* [Work request] Below are the entries; return every line among them that holds the word "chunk".

* [Source material]

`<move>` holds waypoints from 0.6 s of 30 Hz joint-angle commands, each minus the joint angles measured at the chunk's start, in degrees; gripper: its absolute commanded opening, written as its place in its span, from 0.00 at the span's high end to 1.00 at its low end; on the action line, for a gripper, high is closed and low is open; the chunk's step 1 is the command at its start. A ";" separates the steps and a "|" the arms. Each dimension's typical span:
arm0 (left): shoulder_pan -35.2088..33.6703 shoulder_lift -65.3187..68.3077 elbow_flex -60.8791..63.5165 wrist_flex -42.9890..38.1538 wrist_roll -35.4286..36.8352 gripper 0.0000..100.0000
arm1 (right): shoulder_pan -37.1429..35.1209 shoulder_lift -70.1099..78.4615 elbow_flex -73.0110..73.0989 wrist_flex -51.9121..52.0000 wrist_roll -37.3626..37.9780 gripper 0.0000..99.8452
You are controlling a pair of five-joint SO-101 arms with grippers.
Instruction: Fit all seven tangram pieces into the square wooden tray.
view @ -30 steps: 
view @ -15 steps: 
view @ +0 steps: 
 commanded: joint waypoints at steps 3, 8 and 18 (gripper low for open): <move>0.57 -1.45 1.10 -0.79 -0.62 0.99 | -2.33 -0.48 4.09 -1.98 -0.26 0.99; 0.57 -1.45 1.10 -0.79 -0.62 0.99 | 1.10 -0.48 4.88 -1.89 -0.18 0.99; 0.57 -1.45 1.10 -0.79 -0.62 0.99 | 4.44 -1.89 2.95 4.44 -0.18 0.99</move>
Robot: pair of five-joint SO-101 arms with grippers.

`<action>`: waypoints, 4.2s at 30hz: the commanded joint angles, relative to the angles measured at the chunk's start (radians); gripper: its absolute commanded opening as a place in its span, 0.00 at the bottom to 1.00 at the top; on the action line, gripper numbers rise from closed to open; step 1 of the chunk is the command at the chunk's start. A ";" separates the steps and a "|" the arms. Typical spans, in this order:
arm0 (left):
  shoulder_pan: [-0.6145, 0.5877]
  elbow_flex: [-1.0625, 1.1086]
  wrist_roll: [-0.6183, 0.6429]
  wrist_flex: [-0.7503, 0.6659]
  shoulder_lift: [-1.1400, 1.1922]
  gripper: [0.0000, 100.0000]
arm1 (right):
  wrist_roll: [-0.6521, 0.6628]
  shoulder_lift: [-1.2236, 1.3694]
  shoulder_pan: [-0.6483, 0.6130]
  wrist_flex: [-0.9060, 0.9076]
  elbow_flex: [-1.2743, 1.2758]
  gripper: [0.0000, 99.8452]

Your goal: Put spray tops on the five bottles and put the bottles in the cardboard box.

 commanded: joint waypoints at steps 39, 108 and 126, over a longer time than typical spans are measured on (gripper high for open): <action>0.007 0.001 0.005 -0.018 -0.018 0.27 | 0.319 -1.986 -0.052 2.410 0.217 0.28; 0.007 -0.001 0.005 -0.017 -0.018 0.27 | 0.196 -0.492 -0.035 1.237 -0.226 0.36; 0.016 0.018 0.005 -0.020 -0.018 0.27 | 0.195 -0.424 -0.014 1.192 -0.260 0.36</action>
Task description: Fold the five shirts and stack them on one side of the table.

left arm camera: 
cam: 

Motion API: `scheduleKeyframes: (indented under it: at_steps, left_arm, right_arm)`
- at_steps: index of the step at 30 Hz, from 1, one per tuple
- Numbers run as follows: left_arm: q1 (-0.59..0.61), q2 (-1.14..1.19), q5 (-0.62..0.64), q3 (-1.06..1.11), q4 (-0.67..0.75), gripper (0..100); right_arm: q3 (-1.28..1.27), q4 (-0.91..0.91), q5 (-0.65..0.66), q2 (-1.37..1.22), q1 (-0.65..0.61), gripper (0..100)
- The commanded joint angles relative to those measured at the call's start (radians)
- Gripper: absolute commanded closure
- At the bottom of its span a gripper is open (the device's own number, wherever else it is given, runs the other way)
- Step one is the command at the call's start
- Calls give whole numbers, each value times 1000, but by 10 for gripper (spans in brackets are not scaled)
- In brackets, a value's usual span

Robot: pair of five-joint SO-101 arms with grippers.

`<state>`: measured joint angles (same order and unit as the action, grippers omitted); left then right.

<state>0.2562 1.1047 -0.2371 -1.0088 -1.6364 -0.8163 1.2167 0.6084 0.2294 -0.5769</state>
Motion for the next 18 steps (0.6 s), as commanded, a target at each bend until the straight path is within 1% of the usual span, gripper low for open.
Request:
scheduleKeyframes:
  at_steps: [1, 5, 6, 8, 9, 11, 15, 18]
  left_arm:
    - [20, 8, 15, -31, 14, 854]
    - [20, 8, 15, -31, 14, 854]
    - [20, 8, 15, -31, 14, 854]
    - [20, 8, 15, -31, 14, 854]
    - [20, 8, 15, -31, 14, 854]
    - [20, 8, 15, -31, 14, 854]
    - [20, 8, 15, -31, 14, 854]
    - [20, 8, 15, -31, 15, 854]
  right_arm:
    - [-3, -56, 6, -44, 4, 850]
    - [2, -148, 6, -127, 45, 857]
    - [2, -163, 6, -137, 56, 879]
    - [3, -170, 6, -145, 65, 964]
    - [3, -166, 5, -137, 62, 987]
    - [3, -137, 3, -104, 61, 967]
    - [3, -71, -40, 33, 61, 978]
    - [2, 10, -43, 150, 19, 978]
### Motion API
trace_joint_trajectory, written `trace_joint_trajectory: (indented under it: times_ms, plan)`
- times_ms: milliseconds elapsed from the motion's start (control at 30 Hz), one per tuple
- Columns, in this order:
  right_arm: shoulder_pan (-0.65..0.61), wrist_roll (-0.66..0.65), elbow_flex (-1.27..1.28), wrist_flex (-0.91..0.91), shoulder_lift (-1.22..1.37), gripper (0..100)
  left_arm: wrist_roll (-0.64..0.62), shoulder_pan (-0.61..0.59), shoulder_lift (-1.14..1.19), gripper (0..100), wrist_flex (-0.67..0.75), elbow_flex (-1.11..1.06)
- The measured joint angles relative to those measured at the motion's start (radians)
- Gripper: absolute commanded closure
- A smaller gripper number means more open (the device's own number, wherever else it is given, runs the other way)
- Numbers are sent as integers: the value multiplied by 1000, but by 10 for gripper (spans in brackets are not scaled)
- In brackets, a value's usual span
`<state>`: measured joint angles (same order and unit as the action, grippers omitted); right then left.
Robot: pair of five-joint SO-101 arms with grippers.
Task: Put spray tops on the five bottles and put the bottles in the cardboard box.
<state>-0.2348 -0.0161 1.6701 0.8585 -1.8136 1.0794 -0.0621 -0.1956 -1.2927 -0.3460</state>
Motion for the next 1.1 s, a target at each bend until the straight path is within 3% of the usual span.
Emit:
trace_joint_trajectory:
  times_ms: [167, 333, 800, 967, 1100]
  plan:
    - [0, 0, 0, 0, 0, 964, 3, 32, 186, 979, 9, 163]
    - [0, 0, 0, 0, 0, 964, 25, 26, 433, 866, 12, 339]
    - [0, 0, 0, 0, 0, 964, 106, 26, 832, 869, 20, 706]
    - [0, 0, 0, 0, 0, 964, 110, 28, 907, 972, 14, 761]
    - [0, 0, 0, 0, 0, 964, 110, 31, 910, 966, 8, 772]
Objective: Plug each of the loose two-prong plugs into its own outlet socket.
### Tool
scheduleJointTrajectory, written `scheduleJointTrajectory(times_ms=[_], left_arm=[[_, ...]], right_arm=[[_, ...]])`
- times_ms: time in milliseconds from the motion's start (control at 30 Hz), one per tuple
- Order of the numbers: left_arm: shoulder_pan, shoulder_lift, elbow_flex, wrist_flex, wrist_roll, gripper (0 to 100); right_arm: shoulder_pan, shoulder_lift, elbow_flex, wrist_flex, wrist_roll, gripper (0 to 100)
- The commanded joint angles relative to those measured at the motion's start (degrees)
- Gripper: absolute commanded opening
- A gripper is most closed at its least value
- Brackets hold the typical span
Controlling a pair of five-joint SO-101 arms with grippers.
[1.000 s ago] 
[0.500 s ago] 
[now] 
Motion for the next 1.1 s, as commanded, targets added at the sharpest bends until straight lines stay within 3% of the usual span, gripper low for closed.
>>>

* [Answer]
`<move>` holds waypoints from 0.6 s of 30 Hz joint-angle commands, each minus the joint angles measured at the chunk's start, in degrees; gripper: its absolute commanded opening, written as its place in its span, from 0.00 at the span's high end to 1.00 at its low end; on the action line, for a gripper, high is closed and low is open; the chunk's step 1 is the command at its start. A ";" separates the steps and a "|" the arms. Each dimension's typical span:
`<action>`: waypoints, 4.2s at 30hz: the commanded joint angles, relative to the angles measured at the chunk's start (radians); gripper: its absolute commanded opening as a place in its span, 0.00 at the bottom to 1.00 at the top; on the action line, gripper numbers rise from closed to open; step 1 of the chunk is the command at the chunk's start. A ";" separates the steps and a "|" the arms. Typical spans, in this order:

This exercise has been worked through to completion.